Other mining provinces besides Jujuy are also experiencing more dynamic links with China. In neighbouring Salta, the Mariana lithium-potassium brine project, under construction since 2022, is controlled by Ganfeng Lithium.

Ganfeng also part-owns the Pozuelos-Pastos Grandes lithium project in Salta, which is in the feasibility stage; in September, Ganfeng’s home province, Jiangxi, signed a letter of intent to deepen its cooperation with Salta. In addition, China is participating in lithium extraction at Salta’s Arizaro and Diablillo salt flats through Tibet Summit Resources, while Revotech Asia owns the Sal de los Ángeles project at Diablillo.

In Catamarca, north-western Argentina, a large lithium project is being developed: Tres Quebradas, owned by Zijin Mining. Catamarca has also been discussing improvements to the San Francisco Pass with Zijin, which would facilitate lithium exports from Coquimbo port in Chile.

Catamarca Mining and Energy (Camyen), which is owned by the provincial government, announced in 2022 that PowerChina would finance four solar plants in the province. Built by Shanghai Electric Power Construction, they will have a combined capacity of 600 megawatts. Construction is expected to begin this year.

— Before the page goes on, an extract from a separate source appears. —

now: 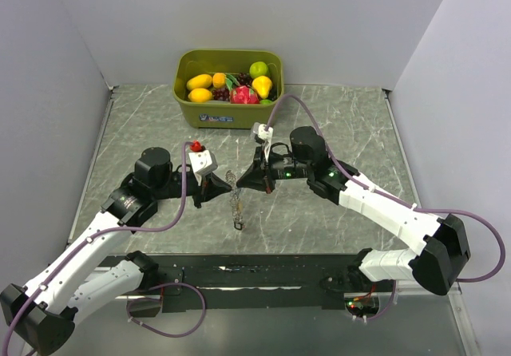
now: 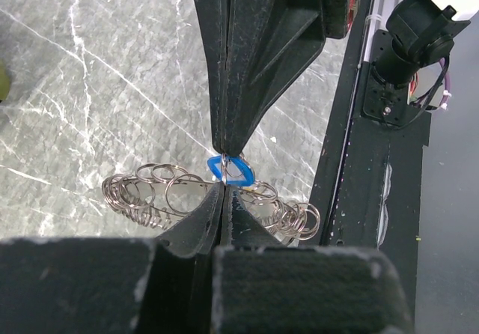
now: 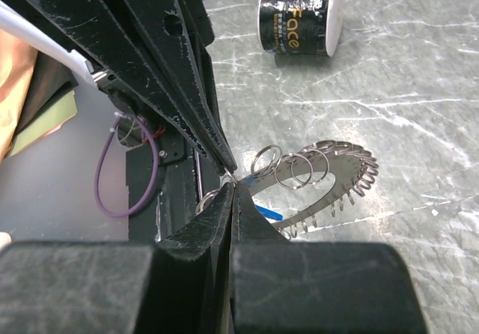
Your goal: Put the keys on the keyring
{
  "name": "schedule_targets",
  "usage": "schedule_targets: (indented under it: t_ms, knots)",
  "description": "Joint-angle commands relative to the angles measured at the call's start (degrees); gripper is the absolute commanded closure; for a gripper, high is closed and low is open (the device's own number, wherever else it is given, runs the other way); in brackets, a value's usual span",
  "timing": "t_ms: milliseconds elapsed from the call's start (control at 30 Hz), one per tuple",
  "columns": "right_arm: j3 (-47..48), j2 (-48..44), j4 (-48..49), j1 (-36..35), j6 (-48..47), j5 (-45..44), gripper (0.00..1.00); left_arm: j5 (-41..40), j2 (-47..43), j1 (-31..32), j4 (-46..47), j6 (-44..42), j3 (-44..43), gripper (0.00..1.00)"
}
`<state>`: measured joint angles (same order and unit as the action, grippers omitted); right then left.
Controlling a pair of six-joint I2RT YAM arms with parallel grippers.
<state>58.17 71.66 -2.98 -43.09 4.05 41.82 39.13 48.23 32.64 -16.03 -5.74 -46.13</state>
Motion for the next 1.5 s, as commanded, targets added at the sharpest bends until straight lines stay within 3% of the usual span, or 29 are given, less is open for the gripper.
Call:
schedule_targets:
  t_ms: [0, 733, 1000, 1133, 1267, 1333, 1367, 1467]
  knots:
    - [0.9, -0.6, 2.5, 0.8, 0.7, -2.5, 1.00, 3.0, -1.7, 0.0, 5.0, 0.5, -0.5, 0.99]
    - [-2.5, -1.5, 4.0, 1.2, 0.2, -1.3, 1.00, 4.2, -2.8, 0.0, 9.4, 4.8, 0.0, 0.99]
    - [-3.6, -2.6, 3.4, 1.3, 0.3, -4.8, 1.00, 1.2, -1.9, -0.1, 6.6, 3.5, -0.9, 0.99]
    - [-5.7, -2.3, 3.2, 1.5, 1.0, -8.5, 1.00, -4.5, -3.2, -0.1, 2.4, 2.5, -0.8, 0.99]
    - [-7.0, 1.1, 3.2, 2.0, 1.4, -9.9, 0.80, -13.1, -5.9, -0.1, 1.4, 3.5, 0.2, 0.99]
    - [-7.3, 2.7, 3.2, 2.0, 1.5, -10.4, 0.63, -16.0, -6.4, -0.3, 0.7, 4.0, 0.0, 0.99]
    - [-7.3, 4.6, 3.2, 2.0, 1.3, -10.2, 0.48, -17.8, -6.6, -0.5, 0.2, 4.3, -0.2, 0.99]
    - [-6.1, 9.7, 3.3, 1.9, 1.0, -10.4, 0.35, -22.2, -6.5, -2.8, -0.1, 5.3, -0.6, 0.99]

The governor of Santa Fe, Maximiliano Pullaro, meets with the Chinese ambassador to Argentina, Wang Wei, at China’s diplomatic office in Buenos Aires in July 2024 to strengthen bilateral relations and promote the province’s exports. China was Santa Fe’s second-biggest trading partner in 2023 (Image: Provincia de Sante Fe, CC BY SA)

In Argentina’s west-central San Juan province, China’s Jinko Solar developed the Iglesia-Estancia Guañizuil solar park, inaugurated in 2019. In addition, the Chinese company Shandong Gold has a 50% stake in the province’s Veladero gold and silver mine.

The challenges

Diego Guelar, the Argentine ambassador to China from 2016-2019, believes the provinces have a fundamental role to play in making an investment attractive to China. He says they have the capacity to provide local support and insights, helping to smoothen cooperation. However, he adds that “a large number of trade and business missions from provinces [that go] to China are not properly prepared”.

Guelar says while the provinces have control over their resources and foreign policy, and that China is generally interested in investing and trading with Argentina, getting projects off the ground is complex: “It requires prior preparation and, in many cases, sovereign guarantees from [Argentina’s national government], which also need to be negotiated. But it also requires knowledge of how the Chinese operate. This expertise is often lacking in the leadership at the national level, let alone in the provinces.”

From a more structural point of view, Stella Maris Juste sees the relational asymmetries deepening between Argentina and China at the subnational level, to China’s advantage: “The flipside of investments in territorial connectivity, energy production and currency swaps can be seen in trade deficits, extractive agriculture, the difficulty of expanding the basket of exportable value-added products, and financial dependence.”